Sicuramente utilizzare più sistemi di difesa richiederà un maggior impegno di tempo e di denaro, ai quali si potrebbe  “rimediare” con aiuti dalla Politica Nazionale in materia (Piano Olivicolo Nazionale, PAN, ecc.)  e/o comunitaria che, oltre a rafforzare un settore strategico come quello dell’uva e del vino, potrebbero riservare qualche euro in più a quel vero alimento nutraceutico che tutti dovremmo imparare a conoscere e a utilizzare per stare veramente meglio in salute.
La CEE, nel 1966 (reg. 136/1966), - “Attuazione del mercato comune nel settore dei grassi”- auspicava che i contributi comunitari servissero non solo per integrare i bilanci, ma anche per ammodernare le aziende. La Spagna, il Portogallo, la Grecia, in quel periodo, non facevano parte ancora della CEE, ma già pensavano a migliorare le loro aziende olivicole per renderle più competitive sul mercato mondiale. In Italia siamo ancora fermi e fortemente legati alla tradizione sovranista del “Basta il Made in Italy” per dar competitività e “respiro” alle nostre aziende e per conquistare nuovi mercati.  Così non è e non sarà mai, e la “storia” del dimetoato insegna che se non facciamo il possibile per trovare e/o sostituire vecchi mezzi, modelli e concezioni con nuove soluzioni (non solo in riferimento alla difesa), continueremo ad essere sempre meno competitivi sul mercato globale. 
La gestione della mosca delle olive, allora, non è un discorso semplice e sbrigativo come potrebbe sembrare, ma richiede veramente di rivedere l’intero comparto olivicolo/oleario a partire dall’impianto, dalle scelte varietali,  dalle attrezzatture per la difesa (spesso non adatte per determinate forme di allevamento o di potatura), dall’epoca di raccolta, dall’assistenza tecnica in campo, dal sistema dei frantoi (che aprono, spesso, quando chiudono le cantine!), dai cambiamenti climatici che anticipano la maturazione, dai mercati, dal concetto di associazionismo e cooperativismo in agricoltura, dal sistema di aiuti nazionali e comunitari, ecc.
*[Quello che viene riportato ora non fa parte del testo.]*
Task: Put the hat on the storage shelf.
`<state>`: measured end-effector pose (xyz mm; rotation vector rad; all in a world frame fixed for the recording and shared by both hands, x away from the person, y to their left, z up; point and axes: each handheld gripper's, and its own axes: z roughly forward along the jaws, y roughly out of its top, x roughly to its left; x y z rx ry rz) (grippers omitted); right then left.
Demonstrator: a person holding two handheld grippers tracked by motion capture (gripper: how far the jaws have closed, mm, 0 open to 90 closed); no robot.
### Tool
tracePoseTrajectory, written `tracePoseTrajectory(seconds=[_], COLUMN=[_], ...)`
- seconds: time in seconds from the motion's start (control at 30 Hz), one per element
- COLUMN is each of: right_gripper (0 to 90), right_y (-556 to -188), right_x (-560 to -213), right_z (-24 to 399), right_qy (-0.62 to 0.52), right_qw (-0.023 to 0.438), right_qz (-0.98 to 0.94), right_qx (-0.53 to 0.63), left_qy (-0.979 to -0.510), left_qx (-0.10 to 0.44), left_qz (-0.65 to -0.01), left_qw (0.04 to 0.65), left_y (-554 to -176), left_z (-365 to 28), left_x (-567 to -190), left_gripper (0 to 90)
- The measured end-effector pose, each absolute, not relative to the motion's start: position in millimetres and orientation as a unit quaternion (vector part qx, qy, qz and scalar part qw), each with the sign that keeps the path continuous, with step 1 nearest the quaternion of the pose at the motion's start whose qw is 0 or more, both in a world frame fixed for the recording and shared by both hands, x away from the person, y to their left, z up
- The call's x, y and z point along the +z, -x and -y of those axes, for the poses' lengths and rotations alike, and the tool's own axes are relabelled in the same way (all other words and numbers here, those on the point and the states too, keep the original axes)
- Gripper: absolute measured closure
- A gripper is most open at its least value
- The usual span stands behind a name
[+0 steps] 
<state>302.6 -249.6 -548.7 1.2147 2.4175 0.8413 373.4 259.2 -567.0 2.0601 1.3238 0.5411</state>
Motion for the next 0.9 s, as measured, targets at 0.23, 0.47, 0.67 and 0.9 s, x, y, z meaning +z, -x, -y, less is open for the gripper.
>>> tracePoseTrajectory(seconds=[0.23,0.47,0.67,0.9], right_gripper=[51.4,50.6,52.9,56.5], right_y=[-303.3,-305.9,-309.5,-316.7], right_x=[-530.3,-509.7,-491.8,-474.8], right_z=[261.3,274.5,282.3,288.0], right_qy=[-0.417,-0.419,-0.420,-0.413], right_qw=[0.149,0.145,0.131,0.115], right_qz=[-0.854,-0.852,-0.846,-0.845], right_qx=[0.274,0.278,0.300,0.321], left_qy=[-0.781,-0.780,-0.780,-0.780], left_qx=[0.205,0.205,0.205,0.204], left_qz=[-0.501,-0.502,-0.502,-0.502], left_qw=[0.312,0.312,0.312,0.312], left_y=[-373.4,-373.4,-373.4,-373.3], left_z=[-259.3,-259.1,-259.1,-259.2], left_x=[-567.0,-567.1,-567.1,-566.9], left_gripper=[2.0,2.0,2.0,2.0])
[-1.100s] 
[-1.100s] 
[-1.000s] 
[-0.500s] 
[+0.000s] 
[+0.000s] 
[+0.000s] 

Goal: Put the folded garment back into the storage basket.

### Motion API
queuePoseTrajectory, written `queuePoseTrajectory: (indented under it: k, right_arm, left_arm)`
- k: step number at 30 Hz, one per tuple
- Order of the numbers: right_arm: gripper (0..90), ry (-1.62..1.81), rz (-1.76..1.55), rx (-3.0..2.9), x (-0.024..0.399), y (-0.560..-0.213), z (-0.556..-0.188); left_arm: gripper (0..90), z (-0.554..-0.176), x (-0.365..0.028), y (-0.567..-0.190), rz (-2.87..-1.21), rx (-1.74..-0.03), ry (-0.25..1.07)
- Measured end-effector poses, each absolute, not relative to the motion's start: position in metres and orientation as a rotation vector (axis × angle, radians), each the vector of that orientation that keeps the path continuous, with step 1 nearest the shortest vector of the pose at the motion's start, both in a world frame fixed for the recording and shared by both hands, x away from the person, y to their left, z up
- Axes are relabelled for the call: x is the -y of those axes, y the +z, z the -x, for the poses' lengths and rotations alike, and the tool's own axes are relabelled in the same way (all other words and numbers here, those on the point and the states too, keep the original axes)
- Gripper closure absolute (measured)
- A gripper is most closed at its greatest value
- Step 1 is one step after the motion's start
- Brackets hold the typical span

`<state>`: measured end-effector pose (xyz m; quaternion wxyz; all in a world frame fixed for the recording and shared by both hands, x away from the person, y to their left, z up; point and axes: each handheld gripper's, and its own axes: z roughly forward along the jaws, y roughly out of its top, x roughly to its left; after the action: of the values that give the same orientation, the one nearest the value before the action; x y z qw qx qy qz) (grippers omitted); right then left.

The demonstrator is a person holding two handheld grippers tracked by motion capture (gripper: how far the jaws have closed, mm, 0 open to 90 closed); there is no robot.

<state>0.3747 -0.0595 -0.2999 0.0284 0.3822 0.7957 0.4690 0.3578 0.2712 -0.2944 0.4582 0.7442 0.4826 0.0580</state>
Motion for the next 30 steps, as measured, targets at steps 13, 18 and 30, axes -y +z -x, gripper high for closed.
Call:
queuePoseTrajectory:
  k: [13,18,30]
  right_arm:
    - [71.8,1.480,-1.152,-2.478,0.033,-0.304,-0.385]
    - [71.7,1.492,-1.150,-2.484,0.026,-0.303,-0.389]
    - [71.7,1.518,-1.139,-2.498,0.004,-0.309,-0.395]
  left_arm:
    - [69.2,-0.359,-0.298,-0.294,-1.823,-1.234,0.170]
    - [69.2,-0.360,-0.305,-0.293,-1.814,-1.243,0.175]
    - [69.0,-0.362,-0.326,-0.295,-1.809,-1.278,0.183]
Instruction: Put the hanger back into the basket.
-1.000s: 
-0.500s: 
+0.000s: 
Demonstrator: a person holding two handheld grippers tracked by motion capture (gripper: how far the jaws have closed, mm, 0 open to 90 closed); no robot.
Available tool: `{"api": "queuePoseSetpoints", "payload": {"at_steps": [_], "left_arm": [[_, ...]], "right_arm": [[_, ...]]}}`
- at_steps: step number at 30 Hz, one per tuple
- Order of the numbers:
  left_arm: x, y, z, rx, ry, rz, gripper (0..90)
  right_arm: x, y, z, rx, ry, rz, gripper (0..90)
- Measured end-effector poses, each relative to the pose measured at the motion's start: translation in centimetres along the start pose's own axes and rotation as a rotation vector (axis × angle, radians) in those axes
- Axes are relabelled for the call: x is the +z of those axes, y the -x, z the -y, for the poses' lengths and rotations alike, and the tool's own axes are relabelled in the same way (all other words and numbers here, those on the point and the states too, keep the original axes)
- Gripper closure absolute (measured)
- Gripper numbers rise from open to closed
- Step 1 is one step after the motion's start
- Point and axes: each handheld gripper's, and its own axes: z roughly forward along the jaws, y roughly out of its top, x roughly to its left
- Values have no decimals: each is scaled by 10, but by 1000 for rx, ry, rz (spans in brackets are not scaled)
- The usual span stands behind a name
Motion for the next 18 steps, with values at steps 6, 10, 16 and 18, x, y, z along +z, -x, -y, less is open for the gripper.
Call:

Dobbiamo, in definitiva, mantenere le conquiste sociali e crescere, riducendo l’impatto ambientale.
E, se è vero, come amava ripetere il Prof. Filippo Silvestri, che “la mosca delle olive sfrutta in maniera spietata ogni buco che le viene lasciato libero”, sarà fondamentale utilizzare bene e meglio le macchine per la distribuzione dei prodotti fitosanitari (colpire un oliva su un albero non è come colpire una pesca o una mela!!), rivedere le nostre forme di allevamento, il nostro modus operandi (la difesa antidacica deve essere territoriale e non “solitaria”!) e, in definitiva, il nostro concetto globale dell’olivicoltura.